Günstigere Gebühren für den Schlachthof
Am 13.3.2010 gab der Landrat in einer Presseerklärung bekannt, dass man sich geeinigt habe. Noch immer liegen die Gebühren des Landkreises Böblingen deutlich über dem Niveau, dass sie laut EU-Richtlinien haben sollten, doch von der gewährten Reduktion können selbst schlachtende Fleischerfachgeschäfte in anderen baden-württembergischen Landkreisen vorerst nur träumen. Auf politische Unterstützung Ihrer Interessenvertretung können sie jedenfalls derzeit nicht hoffen. Ulrich Klostermann, Geschäftsführer der Landesinnung, konnte die Fussstapfen seines omnipräsenten Vorgängers Peter de Longueville bisher nicht ausfüllen und Landesinnungsmeister Kurt Matthes dürfte seinen Schmusekurs auch mit dem neuen Landwirtschaftsminister Rudolf Köberle fortsetzen.

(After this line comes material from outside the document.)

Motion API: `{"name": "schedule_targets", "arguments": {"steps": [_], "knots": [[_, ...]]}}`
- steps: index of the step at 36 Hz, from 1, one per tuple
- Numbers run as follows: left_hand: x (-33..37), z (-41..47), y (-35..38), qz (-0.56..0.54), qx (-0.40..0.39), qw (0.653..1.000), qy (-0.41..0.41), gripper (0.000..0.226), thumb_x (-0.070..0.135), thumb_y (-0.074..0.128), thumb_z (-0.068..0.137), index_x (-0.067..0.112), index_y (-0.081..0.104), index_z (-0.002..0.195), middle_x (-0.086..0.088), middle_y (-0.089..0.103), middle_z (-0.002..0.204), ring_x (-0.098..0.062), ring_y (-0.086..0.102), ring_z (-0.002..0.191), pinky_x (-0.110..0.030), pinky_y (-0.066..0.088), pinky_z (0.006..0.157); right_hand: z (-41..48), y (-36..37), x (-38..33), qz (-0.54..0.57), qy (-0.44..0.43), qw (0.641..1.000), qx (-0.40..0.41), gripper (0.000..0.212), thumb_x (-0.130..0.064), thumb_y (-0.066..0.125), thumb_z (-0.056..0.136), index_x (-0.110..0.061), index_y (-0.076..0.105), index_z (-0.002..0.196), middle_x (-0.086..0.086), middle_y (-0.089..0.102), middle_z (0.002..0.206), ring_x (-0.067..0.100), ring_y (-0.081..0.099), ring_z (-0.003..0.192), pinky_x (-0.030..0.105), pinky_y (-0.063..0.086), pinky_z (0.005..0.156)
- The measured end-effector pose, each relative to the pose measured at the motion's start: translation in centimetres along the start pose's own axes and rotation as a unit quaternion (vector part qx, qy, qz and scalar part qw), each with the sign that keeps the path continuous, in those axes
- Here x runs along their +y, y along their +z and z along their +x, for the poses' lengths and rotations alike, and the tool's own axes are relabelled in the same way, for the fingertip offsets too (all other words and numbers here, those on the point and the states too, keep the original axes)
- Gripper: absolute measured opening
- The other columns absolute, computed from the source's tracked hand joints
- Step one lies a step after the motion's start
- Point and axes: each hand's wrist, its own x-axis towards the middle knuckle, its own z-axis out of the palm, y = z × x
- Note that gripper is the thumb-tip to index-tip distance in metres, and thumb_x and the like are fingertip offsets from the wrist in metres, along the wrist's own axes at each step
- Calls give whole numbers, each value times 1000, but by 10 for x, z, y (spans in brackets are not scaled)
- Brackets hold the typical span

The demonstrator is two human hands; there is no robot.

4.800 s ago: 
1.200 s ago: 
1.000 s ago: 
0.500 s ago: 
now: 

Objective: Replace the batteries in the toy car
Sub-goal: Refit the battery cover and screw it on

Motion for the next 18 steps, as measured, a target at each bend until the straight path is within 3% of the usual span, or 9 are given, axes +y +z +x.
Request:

Landrat Roland Bernhard hat mit den Vertretern der Schlachthof eG Gärtringen und der Fleischerinnung Böblingen eine Einigung erzielt. Demnach werden künftig nur noch die unmittelbar in Zusammenhang mit der Schlachtung entstehenden Kosten gegenüber den Schlachtbetrieben in Ansatz gebracht. Darüber hinausgehende Kosten für Steuerungs- und Serviceleistungen bleiben unberücksichtigt. Dieser Konsens führt beim Schlachthof Gärtringen und den selbst schlachtenden Metzgereien zu günstigeren Gebühren bei der Durchführung der Schlachttier- und Fleischuntersuchung. Anderswo berechnen die Landkreise den Metzgern noch immer die Heizkosten und das WC-Papier.